■ **Your goal**
Would you please state how many lines in the entries contain the word "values"? Only the number should be given.

= Beginning of Section =

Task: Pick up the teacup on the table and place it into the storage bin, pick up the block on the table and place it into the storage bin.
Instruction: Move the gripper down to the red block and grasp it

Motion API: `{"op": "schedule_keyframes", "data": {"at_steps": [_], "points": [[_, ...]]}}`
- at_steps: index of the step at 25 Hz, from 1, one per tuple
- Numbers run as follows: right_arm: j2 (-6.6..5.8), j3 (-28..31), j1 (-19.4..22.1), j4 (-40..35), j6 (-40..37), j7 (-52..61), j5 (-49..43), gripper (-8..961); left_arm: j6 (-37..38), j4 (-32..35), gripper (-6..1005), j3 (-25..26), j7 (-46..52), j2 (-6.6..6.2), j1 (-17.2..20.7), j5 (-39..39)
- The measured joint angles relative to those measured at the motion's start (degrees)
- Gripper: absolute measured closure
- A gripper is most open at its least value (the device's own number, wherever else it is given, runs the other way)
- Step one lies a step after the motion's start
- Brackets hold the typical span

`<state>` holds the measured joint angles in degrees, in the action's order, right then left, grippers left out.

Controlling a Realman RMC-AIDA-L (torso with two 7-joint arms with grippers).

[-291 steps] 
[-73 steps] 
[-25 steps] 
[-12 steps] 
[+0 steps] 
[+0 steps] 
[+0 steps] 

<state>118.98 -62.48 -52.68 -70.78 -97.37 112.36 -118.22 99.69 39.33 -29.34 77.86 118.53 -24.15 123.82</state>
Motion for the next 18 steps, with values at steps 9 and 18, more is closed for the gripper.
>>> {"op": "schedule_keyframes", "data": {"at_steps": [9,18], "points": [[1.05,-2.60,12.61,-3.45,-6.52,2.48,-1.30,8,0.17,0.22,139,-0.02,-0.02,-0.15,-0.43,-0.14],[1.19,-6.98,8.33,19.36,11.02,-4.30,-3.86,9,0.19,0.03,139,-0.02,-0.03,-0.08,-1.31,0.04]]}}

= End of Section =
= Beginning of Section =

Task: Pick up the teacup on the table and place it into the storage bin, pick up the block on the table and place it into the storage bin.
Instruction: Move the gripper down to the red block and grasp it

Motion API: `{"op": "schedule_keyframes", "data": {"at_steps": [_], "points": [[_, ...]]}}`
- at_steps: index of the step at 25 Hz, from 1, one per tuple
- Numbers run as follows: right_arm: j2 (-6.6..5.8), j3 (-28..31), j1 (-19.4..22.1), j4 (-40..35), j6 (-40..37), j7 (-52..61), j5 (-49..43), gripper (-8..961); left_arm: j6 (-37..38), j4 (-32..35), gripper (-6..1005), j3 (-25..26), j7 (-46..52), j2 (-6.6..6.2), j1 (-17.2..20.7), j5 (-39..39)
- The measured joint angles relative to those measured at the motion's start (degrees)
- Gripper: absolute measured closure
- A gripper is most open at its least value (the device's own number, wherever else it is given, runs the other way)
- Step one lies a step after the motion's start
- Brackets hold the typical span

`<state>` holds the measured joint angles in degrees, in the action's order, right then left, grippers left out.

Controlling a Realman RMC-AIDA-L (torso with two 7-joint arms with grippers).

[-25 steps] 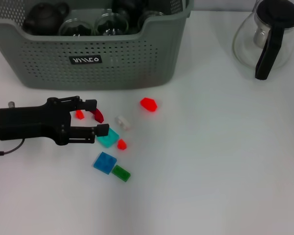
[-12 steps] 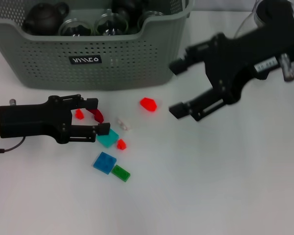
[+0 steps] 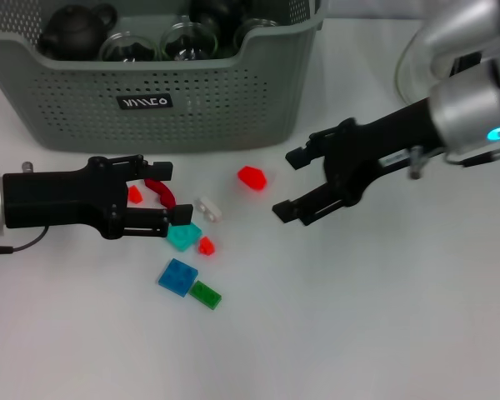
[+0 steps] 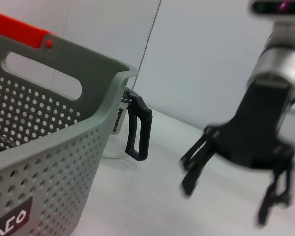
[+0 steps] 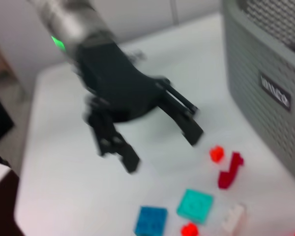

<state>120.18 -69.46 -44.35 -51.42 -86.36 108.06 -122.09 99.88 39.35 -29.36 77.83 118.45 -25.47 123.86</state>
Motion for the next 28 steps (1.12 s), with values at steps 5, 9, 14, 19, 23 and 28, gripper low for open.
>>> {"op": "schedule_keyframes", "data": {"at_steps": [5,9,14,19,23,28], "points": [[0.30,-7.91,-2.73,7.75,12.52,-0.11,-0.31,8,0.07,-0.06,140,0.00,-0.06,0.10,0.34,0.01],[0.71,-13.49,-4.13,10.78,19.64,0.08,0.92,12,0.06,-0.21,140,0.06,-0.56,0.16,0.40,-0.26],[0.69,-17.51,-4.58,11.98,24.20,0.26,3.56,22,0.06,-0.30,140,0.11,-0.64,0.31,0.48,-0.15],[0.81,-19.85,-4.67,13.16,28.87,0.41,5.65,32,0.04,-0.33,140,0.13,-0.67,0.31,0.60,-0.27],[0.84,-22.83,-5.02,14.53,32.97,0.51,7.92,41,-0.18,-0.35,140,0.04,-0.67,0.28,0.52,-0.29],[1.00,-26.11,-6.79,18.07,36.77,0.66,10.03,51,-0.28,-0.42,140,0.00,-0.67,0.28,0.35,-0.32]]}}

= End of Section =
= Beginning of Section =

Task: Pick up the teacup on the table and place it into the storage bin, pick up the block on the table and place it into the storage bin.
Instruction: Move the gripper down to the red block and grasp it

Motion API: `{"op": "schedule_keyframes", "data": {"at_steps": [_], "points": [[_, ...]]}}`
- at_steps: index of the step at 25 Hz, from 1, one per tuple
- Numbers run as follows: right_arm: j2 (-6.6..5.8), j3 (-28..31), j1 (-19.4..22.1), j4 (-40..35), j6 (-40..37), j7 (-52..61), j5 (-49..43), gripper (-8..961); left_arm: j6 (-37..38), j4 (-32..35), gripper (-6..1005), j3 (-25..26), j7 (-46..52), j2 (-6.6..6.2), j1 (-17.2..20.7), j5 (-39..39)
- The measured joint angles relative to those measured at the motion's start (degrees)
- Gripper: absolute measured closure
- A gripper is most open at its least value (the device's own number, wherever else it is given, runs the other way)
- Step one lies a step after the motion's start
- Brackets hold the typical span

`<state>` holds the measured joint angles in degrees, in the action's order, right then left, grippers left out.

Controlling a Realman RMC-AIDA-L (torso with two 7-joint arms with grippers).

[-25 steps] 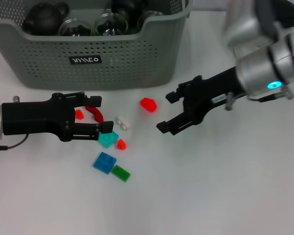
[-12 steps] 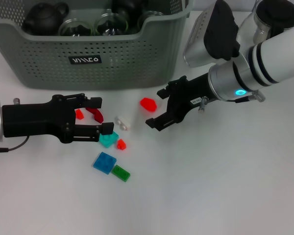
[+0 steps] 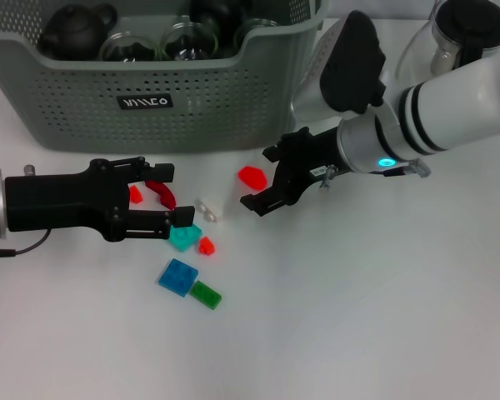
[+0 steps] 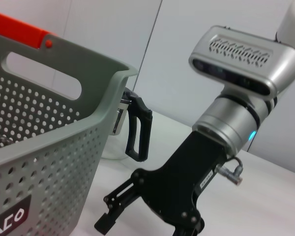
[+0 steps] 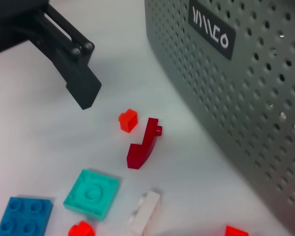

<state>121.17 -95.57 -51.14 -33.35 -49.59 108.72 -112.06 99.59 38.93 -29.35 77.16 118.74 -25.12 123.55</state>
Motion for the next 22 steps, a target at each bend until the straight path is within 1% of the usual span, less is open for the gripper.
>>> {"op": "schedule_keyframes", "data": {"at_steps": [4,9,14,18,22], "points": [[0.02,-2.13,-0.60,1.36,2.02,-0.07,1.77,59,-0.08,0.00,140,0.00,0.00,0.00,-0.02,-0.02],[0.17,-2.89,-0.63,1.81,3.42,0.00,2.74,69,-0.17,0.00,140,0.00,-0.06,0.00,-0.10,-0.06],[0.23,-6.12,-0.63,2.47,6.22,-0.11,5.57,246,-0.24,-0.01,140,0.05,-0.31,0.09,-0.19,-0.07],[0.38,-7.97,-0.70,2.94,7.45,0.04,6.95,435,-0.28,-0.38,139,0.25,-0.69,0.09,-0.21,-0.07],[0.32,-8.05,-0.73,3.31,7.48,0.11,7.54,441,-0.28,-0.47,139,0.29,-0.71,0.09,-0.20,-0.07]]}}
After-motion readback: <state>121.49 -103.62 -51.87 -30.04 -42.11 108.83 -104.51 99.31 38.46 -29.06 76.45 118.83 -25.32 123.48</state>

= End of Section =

■ **Solution to this task**
2